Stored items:
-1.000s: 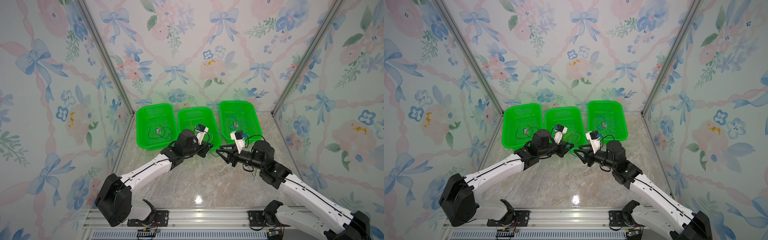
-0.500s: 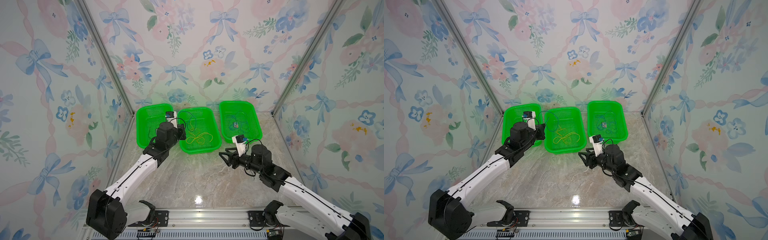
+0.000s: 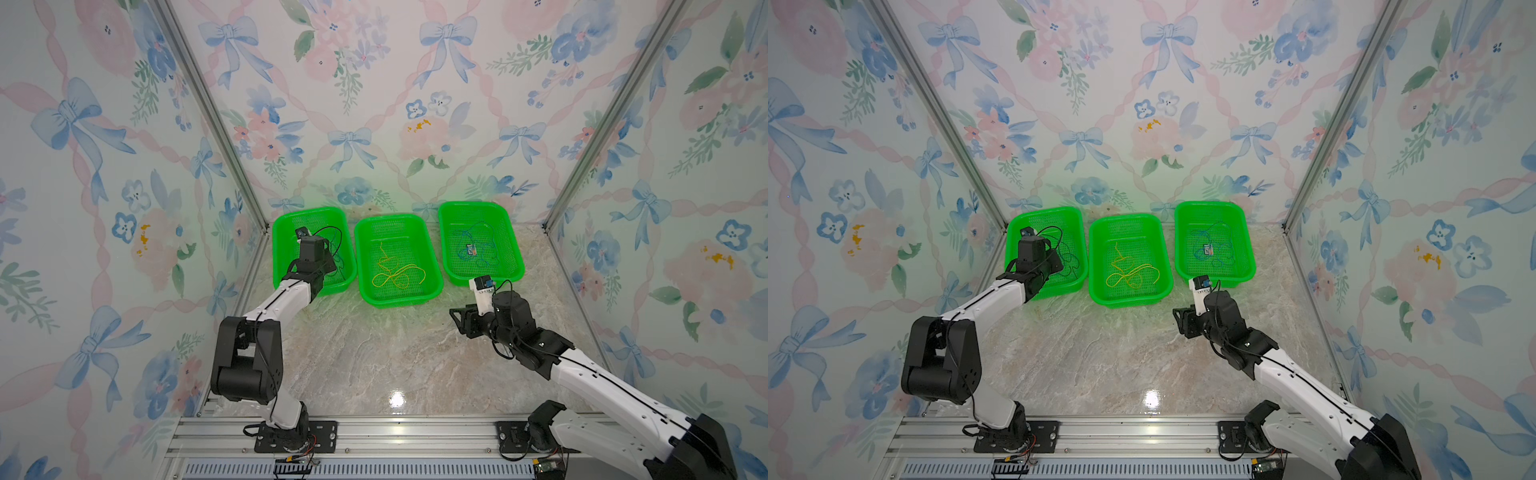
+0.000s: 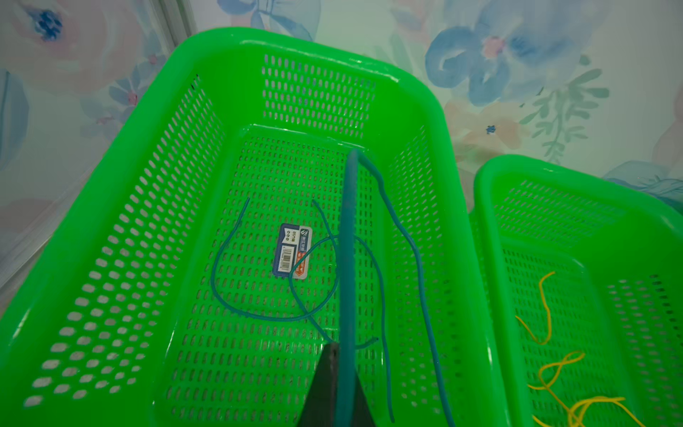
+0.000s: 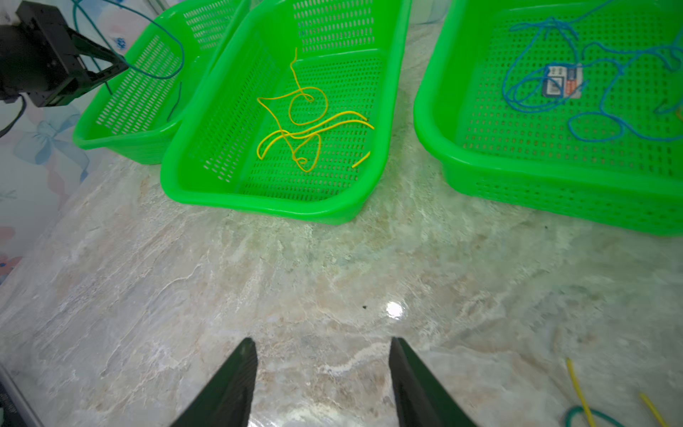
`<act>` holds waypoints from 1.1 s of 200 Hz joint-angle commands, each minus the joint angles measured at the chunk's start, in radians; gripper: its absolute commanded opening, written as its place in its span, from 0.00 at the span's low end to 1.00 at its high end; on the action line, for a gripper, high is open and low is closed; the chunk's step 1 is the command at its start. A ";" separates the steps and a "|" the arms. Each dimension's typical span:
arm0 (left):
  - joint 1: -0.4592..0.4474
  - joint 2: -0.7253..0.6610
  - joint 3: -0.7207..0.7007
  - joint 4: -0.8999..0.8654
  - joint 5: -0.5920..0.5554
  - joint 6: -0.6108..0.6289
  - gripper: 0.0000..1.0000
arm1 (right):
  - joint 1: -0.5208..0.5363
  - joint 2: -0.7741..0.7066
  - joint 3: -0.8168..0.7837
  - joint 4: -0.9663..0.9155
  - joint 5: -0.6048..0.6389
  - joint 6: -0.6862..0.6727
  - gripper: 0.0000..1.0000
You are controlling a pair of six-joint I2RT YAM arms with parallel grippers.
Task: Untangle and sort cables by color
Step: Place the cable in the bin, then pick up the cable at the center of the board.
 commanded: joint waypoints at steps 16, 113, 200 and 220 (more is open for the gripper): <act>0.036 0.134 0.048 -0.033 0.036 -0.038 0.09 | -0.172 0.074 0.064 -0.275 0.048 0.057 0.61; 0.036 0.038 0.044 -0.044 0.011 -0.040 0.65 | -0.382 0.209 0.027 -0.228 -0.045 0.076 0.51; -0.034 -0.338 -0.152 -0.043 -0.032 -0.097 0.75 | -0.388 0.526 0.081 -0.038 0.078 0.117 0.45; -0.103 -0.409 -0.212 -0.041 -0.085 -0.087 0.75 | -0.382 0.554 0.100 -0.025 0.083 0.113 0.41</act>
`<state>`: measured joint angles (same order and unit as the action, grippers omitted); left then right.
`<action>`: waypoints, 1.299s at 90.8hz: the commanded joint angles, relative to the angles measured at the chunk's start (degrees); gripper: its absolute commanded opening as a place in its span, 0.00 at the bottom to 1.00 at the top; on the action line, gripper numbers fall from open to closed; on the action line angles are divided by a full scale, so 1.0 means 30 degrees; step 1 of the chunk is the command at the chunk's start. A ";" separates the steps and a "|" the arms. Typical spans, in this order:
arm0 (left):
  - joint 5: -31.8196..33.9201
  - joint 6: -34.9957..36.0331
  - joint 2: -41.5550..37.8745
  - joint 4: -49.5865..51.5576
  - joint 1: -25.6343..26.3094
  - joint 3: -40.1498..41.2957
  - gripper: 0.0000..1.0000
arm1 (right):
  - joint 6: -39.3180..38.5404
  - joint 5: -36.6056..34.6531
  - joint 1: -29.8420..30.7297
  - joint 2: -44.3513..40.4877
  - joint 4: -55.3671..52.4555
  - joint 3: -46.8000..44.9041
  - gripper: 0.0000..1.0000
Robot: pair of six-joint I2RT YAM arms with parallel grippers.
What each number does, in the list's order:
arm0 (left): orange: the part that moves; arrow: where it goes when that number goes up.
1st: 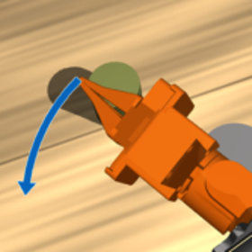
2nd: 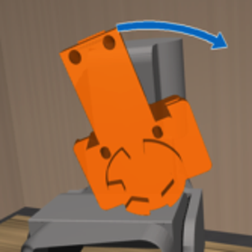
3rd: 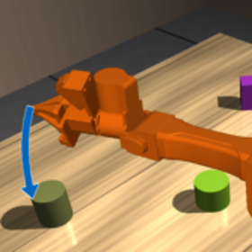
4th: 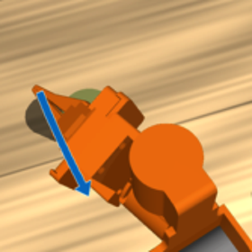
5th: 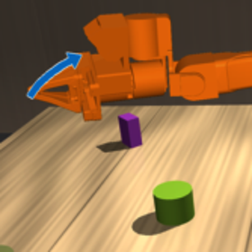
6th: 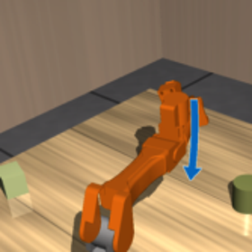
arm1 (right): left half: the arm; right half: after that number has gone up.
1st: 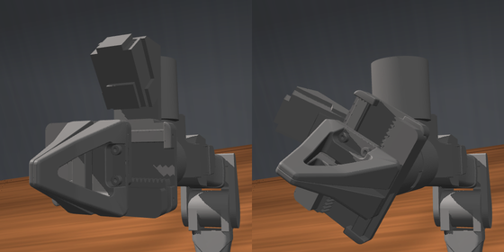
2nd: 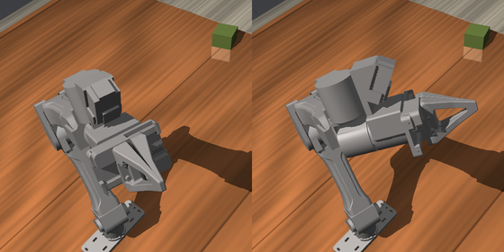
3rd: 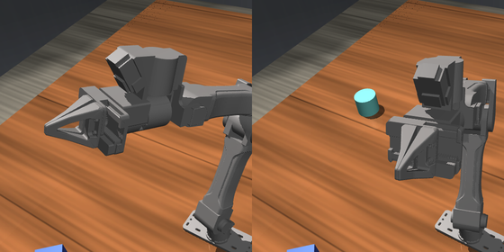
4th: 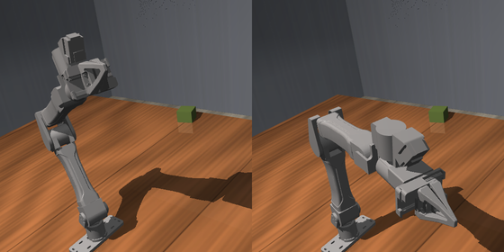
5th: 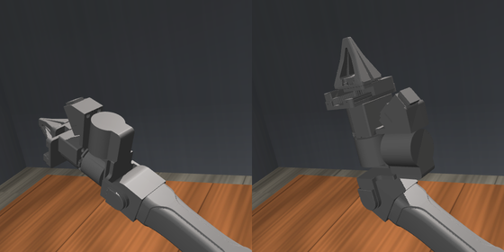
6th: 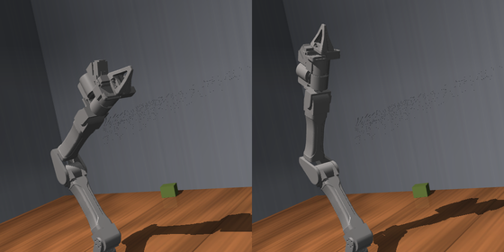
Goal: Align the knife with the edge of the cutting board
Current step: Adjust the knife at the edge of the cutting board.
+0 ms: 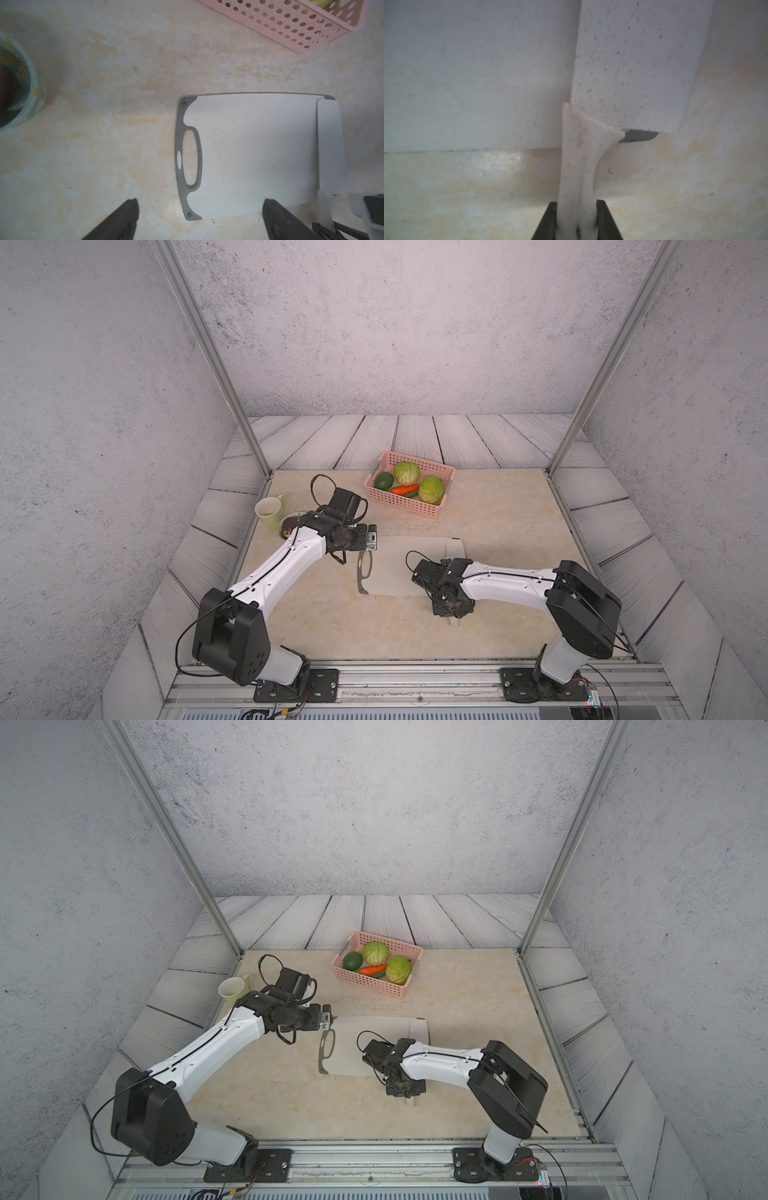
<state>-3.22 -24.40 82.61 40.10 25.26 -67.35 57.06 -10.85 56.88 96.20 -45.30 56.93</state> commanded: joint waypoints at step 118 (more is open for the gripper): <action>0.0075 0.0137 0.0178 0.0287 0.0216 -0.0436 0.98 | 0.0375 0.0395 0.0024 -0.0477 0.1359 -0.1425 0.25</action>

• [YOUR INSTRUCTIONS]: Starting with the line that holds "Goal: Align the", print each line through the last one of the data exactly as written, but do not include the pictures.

• [RESULT FOR THIS TASK]:
Goal: Align the knife with the edge of the cutting board
Current step: Adjust the knife at the edge of the cutting board.
+0 ms: 
<state>-3.22 -24.40 82.61 40.10 25.26 -67.35 57.06 -10.85 56.88 96.20 -45.30 56.93</state> commanded: joint waypoints at step 118 (more is open for the gripper): <action>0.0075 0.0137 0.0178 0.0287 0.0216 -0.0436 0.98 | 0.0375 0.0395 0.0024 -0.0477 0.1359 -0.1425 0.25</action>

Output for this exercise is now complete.